Karen Tereposky, a Calgary employment lawyer and Senior Associate at Samfiru Tumarkin LLP, examined the ruling with Canadian HR Reporter’s Jeffrey Smith.
Interview Notes
- Worker’s complaint wasn’t taken seriously: Tereposky noted that the company seemed to shirk their legal obligation to properly investigate the staff member’s allegations of sexual harassment. “For example, it looks like there were [inappropriate] text messages for which they could have asked, and they could have seen if there were other witnesses…Some employers would even use a third-party investigator, which, honestly, is the best way to do it — you can use a lawyer or there are [independent] workplace investigators.”
- No hard rules for workplace discrimination: Tereposky explained that compensation for lost wages from discrimination isn’t supposed to be a wrongful dismissal analysis. “[The Ontario Human Rights Tribunal is] trying to put [the worker] in a position that she would have been in had the discrimination not occurred, which is a difficult task…It’s a lot of crystal-ball gazing and not very scientific — I got the feeling from reading the decision that [1 year’s pay] is what the worker asked for and that’s what [the tribunal] granted.”

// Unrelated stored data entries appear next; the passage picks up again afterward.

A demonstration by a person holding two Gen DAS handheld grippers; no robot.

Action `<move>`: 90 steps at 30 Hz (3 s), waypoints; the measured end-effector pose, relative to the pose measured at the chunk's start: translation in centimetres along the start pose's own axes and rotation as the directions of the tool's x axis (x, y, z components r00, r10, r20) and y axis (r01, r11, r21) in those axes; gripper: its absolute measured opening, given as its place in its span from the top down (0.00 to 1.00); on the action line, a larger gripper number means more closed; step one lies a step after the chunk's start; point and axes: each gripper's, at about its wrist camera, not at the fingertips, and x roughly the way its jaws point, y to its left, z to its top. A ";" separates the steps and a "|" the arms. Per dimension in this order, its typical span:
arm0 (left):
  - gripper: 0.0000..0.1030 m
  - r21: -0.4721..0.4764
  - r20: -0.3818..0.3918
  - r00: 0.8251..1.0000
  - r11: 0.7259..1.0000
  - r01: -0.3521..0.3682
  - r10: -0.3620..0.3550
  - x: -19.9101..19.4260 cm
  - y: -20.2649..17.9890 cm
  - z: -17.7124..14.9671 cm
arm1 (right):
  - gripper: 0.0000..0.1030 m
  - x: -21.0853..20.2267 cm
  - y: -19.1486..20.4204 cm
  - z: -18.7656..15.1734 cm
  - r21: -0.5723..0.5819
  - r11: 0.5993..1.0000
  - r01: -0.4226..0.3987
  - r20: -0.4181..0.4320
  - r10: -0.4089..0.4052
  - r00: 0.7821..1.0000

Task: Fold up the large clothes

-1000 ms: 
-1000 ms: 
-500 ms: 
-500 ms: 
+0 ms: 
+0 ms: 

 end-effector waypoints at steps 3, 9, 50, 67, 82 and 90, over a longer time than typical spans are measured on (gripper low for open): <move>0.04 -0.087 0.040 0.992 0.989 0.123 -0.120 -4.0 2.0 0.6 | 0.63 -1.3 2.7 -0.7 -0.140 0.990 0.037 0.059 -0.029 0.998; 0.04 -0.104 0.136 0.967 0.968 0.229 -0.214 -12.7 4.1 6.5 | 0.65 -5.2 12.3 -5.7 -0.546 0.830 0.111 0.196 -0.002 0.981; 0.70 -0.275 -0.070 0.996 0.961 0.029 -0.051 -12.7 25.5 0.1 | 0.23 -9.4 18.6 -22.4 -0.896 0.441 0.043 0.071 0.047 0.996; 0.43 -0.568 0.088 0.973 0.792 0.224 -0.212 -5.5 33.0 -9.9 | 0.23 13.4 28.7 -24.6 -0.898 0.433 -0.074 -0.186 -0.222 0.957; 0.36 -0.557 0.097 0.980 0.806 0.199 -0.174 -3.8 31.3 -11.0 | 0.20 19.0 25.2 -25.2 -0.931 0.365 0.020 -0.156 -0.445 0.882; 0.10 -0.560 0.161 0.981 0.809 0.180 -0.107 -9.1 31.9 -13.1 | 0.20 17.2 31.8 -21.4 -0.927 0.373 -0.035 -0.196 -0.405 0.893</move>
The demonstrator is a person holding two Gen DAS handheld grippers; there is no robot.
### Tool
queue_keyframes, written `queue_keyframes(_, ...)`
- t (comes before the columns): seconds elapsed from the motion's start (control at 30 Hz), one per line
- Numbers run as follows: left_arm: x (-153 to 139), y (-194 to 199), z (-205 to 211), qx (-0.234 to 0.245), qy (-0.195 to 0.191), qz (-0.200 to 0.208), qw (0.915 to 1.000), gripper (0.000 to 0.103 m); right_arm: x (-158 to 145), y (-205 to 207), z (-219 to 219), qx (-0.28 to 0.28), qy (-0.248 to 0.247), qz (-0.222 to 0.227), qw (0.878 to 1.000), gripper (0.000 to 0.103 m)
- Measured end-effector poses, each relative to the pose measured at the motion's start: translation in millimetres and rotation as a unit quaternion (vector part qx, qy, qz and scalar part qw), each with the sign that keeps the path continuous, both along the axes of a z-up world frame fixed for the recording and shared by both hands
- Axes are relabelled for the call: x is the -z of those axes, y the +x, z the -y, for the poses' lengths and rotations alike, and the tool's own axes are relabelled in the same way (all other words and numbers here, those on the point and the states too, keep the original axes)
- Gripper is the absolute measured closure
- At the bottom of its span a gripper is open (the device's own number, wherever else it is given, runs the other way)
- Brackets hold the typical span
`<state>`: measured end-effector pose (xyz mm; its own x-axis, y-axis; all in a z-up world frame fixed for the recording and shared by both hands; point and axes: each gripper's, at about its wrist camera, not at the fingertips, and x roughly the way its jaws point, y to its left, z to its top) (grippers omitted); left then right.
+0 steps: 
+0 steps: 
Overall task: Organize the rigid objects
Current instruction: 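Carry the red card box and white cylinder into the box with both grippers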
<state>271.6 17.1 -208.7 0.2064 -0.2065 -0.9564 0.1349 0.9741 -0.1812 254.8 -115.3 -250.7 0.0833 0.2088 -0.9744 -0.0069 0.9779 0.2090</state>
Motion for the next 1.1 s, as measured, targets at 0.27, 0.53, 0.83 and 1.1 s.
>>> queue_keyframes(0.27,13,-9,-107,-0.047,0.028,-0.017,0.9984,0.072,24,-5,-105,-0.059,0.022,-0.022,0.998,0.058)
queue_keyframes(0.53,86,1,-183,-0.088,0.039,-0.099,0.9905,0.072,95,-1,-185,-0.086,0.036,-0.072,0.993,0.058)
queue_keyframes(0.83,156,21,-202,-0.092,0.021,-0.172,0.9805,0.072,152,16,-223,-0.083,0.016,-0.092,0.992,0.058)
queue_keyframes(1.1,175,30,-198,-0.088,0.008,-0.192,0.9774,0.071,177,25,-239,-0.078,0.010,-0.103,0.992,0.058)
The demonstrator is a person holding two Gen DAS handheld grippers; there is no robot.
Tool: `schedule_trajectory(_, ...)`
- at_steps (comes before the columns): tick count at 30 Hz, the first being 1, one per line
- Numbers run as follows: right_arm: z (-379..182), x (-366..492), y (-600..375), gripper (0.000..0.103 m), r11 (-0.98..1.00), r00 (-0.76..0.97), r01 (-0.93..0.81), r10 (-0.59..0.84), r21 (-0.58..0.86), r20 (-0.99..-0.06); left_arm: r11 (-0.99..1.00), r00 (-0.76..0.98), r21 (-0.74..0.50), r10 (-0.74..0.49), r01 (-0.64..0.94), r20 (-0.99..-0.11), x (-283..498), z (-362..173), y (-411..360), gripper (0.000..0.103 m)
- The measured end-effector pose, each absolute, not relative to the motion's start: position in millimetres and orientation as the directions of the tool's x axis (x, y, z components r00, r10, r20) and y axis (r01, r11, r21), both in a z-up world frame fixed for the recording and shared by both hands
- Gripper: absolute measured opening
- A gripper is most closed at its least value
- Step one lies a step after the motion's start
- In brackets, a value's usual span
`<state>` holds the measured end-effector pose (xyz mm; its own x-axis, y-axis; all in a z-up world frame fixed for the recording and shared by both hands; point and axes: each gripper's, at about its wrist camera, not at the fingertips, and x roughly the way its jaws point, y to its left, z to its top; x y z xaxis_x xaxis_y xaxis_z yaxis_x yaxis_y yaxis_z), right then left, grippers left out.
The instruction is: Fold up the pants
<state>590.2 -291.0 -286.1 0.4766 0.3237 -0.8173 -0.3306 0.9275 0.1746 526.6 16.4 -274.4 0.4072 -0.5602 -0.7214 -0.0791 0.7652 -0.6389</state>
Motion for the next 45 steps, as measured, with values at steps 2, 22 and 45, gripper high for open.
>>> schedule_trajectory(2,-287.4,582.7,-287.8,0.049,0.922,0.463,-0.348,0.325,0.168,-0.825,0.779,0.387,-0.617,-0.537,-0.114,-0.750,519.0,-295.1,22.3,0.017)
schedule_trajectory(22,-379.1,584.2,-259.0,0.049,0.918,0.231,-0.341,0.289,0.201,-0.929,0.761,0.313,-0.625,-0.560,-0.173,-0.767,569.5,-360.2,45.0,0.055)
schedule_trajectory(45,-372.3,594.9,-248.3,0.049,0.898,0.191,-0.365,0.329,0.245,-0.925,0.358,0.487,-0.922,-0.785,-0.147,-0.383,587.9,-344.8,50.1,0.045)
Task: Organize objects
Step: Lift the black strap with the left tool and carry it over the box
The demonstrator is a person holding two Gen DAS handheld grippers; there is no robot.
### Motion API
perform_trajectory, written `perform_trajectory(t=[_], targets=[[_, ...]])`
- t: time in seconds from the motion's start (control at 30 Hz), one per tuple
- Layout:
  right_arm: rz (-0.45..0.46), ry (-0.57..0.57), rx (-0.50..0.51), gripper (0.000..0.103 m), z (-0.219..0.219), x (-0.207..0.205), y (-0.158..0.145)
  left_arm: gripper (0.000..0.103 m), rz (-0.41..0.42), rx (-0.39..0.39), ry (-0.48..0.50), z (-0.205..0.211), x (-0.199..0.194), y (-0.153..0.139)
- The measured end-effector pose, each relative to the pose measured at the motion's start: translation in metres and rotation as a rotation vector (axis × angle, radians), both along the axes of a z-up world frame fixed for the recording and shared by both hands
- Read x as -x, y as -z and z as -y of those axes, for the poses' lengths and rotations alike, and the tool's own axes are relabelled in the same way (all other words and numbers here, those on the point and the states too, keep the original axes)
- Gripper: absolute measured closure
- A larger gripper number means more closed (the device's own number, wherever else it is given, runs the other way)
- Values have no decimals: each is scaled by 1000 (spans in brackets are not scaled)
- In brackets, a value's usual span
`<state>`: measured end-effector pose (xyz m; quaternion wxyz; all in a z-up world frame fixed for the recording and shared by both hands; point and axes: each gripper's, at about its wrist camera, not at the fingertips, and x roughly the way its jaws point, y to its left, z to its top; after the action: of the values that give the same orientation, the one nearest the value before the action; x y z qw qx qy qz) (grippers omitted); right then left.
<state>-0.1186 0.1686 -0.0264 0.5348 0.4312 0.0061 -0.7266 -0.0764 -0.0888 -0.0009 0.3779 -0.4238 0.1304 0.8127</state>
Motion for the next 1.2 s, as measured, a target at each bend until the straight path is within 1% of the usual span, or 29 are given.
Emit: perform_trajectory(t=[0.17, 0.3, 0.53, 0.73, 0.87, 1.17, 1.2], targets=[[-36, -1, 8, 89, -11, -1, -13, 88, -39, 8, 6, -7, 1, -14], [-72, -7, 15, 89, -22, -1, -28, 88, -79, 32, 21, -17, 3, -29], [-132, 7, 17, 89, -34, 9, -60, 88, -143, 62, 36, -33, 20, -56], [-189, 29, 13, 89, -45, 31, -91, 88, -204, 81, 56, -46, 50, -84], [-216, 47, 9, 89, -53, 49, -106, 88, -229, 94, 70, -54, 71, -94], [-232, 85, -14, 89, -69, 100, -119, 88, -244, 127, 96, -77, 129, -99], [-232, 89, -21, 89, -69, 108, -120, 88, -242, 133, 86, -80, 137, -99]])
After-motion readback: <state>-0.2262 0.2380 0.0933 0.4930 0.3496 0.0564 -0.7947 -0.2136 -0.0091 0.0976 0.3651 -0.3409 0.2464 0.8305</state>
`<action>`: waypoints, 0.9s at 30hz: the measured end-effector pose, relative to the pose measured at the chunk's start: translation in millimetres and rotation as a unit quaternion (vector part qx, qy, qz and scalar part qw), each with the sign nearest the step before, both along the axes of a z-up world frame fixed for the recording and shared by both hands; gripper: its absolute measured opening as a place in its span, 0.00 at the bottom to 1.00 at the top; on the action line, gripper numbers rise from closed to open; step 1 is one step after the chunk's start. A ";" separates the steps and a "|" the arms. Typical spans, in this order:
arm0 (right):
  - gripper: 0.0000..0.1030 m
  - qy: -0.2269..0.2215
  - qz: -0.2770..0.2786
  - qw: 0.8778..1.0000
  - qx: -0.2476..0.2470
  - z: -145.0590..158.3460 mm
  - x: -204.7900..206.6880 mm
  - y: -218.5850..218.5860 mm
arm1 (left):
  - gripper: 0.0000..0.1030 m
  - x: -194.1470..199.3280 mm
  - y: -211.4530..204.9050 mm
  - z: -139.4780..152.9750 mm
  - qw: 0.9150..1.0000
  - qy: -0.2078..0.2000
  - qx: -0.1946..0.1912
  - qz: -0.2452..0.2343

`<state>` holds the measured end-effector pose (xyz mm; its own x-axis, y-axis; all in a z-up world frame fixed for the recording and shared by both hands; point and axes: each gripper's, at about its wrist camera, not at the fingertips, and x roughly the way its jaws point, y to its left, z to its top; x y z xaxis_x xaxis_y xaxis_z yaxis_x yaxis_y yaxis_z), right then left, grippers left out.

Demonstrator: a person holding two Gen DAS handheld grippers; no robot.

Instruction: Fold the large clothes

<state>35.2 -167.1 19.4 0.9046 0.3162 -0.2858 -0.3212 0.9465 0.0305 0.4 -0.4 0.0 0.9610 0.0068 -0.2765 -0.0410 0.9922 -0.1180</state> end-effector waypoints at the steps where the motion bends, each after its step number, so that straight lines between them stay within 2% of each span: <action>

- A costly and easily avoidable mistake: “Ultimately, employers need to take these kinds of complaints seriously — even if you conduct an investigation and you find out there’s nothing to it, you still have to look into it,” Tereposky said. “And that might seem like a lot of bother, but the alternative is ending up with a $50,000 judgment against you versus maybe putting in $1,000 worth of time and resources into it on the front end — it’s always better to deal with things on the front end than to get these kinds of bad decisions against you as an employer.”